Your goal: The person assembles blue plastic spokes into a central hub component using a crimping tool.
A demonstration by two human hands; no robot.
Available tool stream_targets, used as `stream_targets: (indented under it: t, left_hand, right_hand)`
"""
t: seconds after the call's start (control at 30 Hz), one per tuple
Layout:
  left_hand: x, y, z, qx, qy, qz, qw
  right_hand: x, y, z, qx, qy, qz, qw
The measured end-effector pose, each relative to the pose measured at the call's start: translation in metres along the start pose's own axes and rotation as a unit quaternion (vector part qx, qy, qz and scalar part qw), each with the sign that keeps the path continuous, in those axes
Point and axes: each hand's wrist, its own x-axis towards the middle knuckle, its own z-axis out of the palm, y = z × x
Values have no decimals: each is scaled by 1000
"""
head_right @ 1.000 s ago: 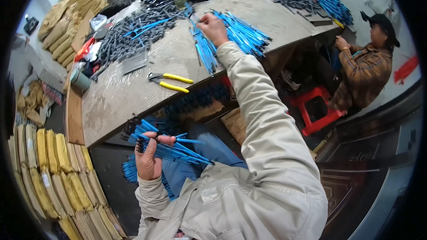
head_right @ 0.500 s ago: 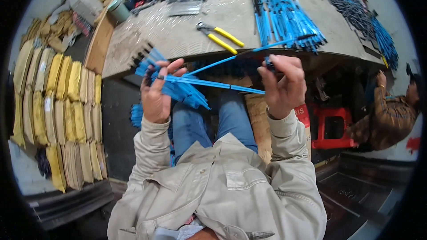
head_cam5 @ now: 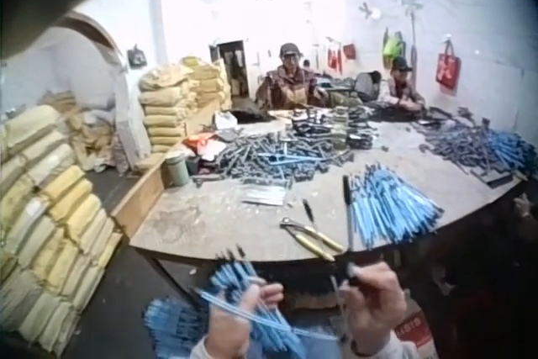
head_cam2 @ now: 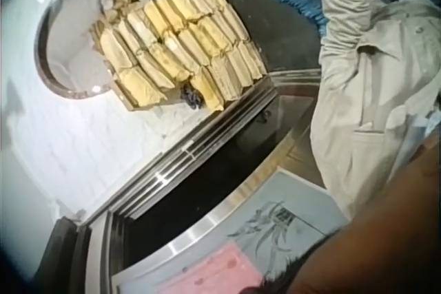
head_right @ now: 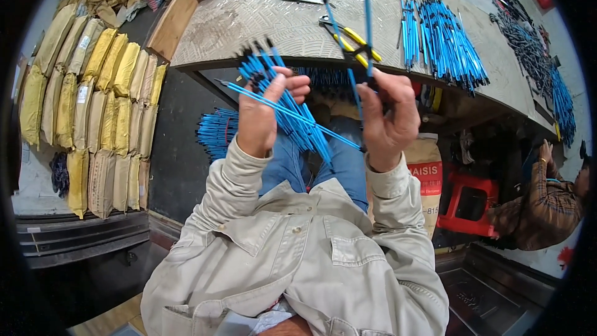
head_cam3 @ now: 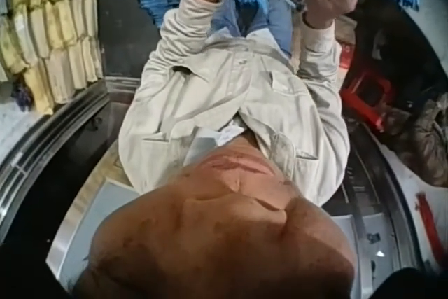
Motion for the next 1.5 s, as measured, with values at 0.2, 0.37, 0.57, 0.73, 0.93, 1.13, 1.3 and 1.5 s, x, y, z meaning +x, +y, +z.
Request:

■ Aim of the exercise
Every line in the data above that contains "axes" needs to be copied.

■ Written response
The measured end-effector pose, each relative to the pose measured at the call's start: translation in metres along the start pose's own axes and rotation as a unit quaternion (vector part qx, qy, qz and scalar part qw), each with the sign that keeps the path continuous, in those axes
Point and axes: each hand's wrist, its own x-axis towards the middle knuckle, its own z-axis out of the palm, y = z × x

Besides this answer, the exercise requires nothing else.